| PROBLEM |
Please count the lines below that contain the word "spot", and reply with that number alone.

[Stored items]

BEGIN

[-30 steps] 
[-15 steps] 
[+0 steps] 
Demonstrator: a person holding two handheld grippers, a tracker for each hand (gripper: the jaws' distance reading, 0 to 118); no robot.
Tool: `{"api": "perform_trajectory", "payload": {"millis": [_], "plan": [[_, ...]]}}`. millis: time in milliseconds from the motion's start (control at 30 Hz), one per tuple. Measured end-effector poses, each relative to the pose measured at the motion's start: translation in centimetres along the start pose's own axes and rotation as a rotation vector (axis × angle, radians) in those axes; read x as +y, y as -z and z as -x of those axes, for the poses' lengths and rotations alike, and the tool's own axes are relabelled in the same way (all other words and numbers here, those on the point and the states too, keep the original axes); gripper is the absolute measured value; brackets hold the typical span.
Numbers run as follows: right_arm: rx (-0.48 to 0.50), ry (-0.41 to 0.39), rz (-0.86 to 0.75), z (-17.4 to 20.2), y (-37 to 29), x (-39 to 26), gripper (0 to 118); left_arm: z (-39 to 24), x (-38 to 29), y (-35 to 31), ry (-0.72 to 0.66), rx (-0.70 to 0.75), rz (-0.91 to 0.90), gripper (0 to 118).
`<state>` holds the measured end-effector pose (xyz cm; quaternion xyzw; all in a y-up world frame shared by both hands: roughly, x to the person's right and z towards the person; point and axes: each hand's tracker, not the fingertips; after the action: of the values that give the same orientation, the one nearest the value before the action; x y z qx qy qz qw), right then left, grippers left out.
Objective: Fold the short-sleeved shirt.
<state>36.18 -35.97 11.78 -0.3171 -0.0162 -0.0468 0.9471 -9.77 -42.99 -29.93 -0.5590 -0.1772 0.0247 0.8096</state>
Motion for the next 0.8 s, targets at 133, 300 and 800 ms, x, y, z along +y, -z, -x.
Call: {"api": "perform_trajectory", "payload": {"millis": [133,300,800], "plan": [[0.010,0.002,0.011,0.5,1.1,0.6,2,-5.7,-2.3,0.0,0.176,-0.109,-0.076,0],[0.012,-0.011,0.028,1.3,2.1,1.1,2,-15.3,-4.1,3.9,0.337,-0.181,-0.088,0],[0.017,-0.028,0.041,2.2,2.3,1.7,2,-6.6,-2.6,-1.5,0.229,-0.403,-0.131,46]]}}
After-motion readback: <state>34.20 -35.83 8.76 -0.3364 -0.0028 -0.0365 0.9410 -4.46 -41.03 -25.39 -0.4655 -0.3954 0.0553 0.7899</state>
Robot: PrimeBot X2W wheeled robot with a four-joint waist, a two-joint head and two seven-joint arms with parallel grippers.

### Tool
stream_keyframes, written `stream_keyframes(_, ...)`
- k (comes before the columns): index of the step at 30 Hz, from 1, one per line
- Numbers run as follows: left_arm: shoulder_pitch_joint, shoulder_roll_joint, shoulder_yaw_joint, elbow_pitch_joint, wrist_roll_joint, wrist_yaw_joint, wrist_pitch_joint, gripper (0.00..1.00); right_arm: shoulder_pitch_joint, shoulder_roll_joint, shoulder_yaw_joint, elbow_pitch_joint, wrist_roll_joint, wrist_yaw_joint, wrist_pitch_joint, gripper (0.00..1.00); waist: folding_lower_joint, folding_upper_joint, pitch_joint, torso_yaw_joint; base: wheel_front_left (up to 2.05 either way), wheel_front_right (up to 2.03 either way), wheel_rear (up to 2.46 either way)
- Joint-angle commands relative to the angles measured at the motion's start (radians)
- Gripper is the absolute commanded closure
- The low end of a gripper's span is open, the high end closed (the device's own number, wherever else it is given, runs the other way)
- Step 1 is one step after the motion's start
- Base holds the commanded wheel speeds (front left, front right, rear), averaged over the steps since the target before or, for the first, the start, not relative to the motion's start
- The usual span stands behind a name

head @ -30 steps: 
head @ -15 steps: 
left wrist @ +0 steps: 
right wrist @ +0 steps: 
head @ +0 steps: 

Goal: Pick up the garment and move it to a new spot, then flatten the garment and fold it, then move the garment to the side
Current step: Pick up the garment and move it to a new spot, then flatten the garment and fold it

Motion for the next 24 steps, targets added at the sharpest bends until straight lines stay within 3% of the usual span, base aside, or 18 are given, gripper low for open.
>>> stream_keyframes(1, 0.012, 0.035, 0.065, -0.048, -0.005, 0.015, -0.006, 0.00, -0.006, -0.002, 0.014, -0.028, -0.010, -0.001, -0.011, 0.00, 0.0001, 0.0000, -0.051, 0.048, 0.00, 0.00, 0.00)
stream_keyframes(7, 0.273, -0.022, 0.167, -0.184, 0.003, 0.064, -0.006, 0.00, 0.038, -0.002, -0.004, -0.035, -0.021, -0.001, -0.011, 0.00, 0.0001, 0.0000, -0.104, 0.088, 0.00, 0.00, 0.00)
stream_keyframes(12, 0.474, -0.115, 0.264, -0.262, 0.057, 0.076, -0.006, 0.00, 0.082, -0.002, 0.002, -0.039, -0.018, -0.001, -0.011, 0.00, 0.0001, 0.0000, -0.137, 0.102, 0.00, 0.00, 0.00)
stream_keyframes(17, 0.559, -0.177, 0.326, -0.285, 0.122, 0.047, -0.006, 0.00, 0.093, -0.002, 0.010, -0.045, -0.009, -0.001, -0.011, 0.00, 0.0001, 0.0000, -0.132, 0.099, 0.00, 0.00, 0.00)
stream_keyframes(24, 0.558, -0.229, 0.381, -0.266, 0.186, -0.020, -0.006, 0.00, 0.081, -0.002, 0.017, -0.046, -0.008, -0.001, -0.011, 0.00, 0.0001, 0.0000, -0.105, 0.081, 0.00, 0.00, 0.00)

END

| WRITTEN RESPONSE |
2